■ **Instructions for the task**: Take each line of the listing that has the string "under" and report it.

■ **Collected material**:
• • • •

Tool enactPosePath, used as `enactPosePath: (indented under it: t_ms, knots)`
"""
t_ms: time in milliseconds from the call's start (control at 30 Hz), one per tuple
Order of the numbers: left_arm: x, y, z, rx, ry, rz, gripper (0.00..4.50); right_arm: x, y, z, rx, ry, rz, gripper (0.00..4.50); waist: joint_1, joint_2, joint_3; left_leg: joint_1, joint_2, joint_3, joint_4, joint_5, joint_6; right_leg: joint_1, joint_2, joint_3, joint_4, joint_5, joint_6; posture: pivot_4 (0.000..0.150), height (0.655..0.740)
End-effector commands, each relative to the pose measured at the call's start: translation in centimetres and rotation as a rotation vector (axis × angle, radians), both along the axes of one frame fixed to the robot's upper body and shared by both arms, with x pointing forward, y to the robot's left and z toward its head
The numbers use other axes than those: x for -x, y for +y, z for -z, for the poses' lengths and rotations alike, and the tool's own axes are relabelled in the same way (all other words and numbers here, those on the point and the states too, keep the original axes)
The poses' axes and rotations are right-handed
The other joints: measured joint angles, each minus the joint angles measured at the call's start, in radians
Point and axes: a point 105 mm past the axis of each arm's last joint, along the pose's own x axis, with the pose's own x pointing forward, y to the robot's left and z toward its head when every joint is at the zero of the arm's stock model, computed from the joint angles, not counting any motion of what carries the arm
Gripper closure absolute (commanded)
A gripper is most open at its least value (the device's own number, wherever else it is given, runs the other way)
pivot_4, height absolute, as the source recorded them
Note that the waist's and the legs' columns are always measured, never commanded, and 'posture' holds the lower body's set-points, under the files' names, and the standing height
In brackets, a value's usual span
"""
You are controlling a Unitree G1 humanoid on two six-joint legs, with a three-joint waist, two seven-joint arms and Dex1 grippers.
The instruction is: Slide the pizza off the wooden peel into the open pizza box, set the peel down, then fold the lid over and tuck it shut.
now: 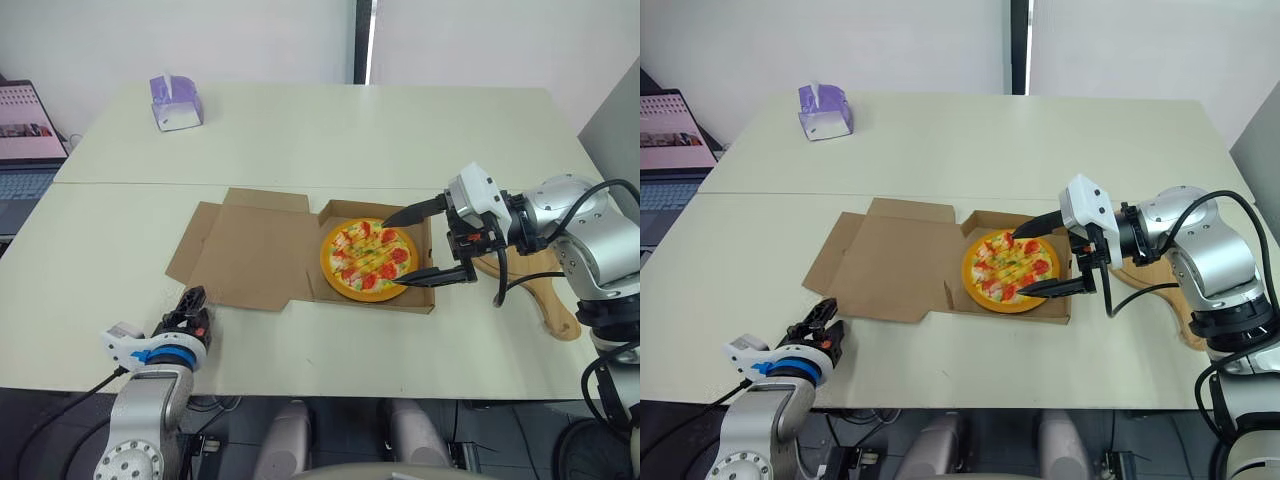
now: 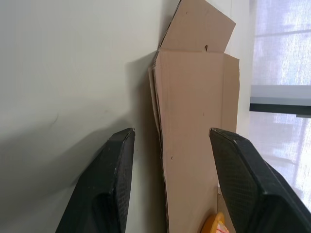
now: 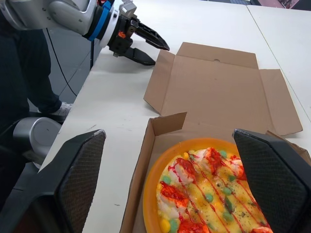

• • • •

■ **Expected answer**:
Tool enactPosePath, used as `enactPosePath: (indented under it: t_ms, knots)`
Note that the waist's and the legs' columns are always measured, never commanded, and 'posture' holds the lower body's set-points, under the files' names, and the standing height

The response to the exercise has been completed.